Ficamos então reduzidos a ver o elemento humano em confronto com as novas realidades da Inteligência Artificial? Aqui concordamos com a visão meio optimista e meio apocalíptica do filósofo da globalização digital Evgeni Morozov: estão a vender-nos gato por lebre ou seja, em vez das potencialidades maravilhosas que a inteligência artificial e a ciência de dados podem trazer para a transparência e eficácia das nossas democracias, vemos-nos reduzidos a consumidores! Citando a autora Shoshana Zuboff: “Steve Jobs promised us computers as ‘bicycles for the mind’; what we got instead are assembly lines for the spirit.” O problema? Os ‘Big Data’ que Morozov considera fazerem parte do património humano, estão na mão de uma meia-dúzia de empresas, os gigantes tecnológicos como a Google ou a Huawei.
Nesse sentido, João Tremoceiro do Centro Operacional Integrado de Lisboa acentuou que a Câmara espera contribuir activamente para as oportunidades lançadas pela ciência de dados ao ter iniciado a publicação dos dados públicos da cidade que o seu departamento processa. O potencial da ciência de dados e da AI vai desde a gestão mais eficiente dos recursos aos avanços na área da saúde pública.

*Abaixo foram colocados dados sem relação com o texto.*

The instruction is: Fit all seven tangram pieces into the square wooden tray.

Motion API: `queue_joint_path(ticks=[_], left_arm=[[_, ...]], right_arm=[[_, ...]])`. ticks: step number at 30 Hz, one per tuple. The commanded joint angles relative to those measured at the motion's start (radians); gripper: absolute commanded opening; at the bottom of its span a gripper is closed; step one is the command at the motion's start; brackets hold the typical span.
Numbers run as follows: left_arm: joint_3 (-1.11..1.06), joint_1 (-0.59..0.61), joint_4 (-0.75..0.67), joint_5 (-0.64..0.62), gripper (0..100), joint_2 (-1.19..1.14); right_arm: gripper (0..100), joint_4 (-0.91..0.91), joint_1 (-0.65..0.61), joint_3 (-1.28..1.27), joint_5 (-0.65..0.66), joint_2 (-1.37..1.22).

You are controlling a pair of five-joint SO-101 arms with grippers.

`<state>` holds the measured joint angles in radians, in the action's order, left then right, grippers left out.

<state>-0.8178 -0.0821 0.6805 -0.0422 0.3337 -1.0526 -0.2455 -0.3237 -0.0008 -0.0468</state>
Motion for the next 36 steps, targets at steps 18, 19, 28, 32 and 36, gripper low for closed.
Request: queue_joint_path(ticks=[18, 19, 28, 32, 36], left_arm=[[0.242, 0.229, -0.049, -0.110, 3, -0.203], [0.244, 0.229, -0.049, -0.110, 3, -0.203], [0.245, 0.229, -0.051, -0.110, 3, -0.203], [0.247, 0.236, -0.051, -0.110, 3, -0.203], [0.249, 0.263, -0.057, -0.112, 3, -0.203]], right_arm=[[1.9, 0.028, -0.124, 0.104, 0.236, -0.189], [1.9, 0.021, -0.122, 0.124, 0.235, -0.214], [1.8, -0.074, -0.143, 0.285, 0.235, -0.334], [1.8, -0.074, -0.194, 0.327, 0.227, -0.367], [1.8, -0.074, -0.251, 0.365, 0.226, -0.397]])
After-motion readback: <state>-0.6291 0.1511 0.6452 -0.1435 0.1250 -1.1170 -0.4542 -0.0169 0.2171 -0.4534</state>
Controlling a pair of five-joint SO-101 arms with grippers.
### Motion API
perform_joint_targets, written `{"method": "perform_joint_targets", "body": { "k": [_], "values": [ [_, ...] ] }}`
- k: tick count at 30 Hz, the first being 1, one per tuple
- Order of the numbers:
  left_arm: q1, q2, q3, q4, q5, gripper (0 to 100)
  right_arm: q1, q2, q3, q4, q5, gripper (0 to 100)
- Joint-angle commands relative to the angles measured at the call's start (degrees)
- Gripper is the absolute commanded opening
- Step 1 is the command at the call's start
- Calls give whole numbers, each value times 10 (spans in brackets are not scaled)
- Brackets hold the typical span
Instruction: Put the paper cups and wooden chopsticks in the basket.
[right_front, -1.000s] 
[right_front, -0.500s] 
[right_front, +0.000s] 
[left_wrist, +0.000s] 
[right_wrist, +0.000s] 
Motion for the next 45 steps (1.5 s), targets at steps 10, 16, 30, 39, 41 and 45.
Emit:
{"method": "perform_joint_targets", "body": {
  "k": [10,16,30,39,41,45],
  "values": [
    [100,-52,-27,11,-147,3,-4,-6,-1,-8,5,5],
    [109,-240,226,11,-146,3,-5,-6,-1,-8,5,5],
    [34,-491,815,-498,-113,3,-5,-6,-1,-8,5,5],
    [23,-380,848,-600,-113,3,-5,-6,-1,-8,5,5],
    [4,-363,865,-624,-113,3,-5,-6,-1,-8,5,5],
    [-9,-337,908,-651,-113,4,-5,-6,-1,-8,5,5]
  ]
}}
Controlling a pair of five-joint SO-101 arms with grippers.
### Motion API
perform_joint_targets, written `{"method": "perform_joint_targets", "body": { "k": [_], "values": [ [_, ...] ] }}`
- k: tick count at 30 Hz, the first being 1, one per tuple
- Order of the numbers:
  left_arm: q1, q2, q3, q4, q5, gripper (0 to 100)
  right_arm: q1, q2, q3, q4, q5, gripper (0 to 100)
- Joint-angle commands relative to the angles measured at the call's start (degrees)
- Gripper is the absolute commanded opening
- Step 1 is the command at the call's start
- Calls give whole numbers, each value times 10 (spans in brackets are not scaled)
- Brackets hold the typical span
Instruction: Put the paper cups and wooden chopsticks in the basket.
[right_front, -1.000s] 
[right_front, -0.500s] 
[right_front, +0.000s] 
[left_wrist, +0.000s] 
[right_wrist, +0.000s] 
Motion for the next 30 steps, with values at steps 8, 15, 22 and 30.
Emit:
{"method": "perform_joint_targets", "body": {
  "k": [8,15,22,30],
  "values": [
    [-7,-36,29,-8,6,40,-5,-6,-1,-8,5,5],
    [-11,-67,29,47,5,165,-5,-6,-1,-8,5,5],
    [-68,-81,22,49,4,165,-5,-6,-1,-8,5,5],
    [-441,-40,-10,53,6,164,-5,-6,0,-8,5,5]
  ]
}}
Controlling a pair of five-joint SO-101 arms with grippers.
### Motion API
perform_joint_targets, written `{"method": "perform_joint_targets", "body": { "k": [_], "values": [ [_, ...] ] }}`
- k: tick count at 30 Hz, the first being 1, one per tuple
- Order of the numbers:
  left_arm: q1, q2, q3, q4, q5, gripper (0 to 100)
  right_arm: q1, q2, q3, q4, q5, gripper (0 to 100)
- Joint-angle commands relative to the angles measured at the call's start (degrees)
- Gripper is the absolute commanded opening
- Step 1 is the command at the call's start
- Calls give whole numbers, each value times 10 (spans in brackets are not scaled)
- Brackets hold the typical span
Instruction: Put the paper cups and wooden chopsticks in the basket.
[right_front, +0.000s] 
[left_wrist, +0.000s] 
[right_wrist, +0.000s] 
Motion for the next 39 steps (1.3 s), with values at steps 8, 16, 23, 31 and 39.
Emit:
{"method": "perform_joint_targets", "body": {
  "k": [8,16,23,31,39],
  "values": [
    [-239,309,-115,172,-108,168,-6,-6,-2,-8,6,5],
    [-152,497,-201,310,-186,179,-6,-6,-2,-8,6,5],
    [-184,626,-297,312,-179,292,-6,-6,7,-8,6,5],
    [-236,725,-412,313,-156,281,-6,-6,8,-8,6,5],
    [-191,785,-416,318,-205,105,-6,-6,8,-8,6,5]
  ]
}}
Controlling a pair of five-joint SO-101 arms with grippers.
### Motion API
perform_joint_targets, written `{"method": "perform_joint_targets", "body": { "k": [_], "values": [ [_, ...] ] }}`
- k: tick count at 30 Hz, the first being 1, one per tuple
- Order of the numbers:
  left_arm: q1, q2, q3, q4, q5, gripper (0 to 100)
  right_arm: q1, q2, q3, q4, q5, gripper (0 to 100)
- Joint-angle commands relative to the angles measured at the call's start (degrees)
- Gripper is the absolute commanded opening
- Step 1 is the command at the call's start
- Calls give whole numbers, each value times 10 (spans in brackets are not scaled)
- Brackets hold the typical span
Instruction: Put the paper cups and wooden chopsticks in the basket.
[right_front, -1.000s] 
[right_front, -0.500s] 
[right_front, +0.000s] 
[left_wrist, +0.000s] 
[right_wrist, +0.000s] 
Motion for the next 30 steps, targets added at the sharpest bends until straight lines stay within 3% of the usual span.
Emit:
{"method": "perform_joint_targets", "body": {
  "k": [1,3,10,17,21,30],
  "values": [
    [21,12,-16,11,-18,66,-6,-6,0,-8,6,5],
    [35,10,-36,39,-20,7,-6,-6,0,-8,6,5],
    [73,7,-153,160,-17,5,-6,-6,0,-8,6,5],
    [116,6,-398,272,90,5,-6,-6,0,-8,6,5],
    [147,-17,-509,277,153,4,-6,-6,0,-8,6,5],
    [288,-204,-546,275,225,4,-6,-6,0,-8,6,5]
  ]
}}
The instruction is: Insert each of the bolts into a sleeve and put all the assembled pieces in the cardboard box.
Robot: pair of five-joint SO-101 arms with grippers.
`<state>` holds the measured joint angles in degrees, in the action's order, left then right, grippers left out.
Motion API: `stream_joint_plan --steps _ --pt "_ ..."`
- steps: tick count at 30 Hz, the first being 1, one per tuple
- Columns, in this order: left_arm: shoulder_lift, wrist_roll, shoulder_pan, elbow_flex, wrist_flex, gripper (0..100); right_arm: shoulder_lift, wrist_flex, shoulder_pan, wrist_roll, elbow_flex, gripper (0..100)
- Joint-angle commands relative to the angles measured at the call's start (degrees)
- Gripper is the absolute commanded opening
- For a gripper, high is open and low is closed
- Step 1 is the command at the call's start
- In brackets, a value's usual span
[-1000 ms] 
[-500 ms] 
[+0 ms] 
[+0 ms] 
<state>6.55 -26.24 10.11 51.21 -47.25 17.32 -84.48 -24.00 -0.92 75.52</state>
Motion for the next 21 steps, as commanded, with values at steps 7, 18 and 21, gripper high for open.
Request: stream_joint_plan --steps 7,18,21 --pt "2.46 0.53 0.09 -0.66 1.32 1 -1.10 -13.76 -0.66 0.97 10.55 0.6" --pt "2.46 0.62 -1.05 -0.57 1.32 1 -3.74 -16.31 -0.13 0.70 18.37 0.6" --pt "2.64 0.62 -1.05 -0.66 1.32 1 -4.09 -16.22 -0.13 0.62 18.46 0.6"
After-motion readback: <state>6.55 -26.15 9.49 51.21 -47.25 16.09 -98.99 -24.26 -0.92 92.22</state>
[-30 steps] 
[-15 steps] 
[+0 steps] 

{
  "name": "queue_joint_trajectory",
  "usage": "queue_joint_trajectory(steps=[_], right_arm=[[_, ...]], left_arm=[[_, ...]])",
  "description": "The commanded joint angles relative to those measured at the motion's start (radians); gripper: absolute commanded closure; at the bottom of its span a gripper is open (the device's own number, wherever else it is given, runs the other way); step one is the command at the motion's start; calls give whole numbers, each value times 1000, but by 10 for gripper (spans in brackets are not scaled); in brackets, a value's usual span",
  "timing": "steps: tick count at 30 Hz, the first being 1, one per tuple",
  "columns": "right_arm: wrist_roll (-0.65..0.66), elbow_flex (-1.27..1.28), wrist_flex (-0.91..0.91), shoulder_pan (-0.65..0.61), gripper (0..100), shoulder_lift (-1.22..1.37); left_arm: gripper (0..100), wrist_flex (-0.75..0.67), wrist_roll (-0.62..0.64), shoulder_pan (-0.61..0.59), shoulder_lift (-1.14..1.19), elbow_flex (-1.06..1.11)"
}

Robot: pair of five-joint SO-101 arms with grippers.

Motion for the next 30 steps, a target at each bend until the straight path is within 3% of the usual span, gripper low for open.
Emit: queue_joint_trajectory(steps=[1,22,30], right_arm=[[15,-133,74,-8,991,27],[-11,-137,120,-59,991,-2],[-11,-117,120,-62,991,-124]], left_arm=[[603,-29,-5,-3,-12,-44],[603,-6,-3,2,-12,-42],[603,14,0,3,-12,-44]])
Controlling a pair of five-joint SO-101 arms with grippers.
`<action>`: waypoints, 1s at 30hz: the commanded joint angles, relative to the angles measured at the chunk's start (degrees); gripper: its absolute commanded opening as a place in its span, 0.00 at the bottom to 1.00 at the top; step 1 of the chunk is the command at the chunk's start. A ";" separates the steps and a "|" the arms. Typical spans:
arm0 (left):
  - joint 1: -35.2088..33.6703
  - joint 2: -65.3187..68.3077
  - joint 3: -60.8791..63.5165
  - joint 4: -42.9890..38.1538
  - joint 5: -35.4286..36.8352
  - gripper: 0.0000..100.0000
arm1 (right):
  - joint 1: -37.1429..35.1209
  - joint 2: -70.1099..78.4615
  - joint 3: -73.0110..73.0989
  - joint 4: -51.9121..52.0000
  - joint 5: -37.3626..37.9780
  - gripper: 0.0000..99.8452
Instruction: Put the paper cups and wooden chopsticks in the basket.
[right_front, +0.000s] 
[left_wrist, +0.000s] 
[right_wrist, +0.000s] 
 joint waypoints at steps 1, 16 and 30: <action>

Qual é o potencial desta situação levar a uma crise de confiança e de coesão social – uma polarização das sociedades, um agudizar da participação política nas democracias? Queremos acreditar que a chave, como sempre, está na educação e na transformação social: na abertura do sistema político dada não pela tecnologia mas pelo uso que dela faz para criar verdadeiros mecanismos de escuta do cidadão. Neste sentido, o OP de Lisboa tem de usar mecanismos de ‘facilitação’ da participação – chegar mais directamente aos cidadãos, falar dos temas que as preocupam e, muito importante, comunicar resultados, dizer: é possível, obra feita!
Aqui como no estudo de David Buckingham sobre a participação cívica dos jovens e as ferramentas digitais: não basta inventar um novo mecanismo e depois criticar os cidadãos se não participarem – é preciso que os mecanismos de democracia directa sejam efectivos, escutem a realidade dos cidadãos, apostem mais no lado humano. Desde a invenção da roda que a tecnologia nunca bastou.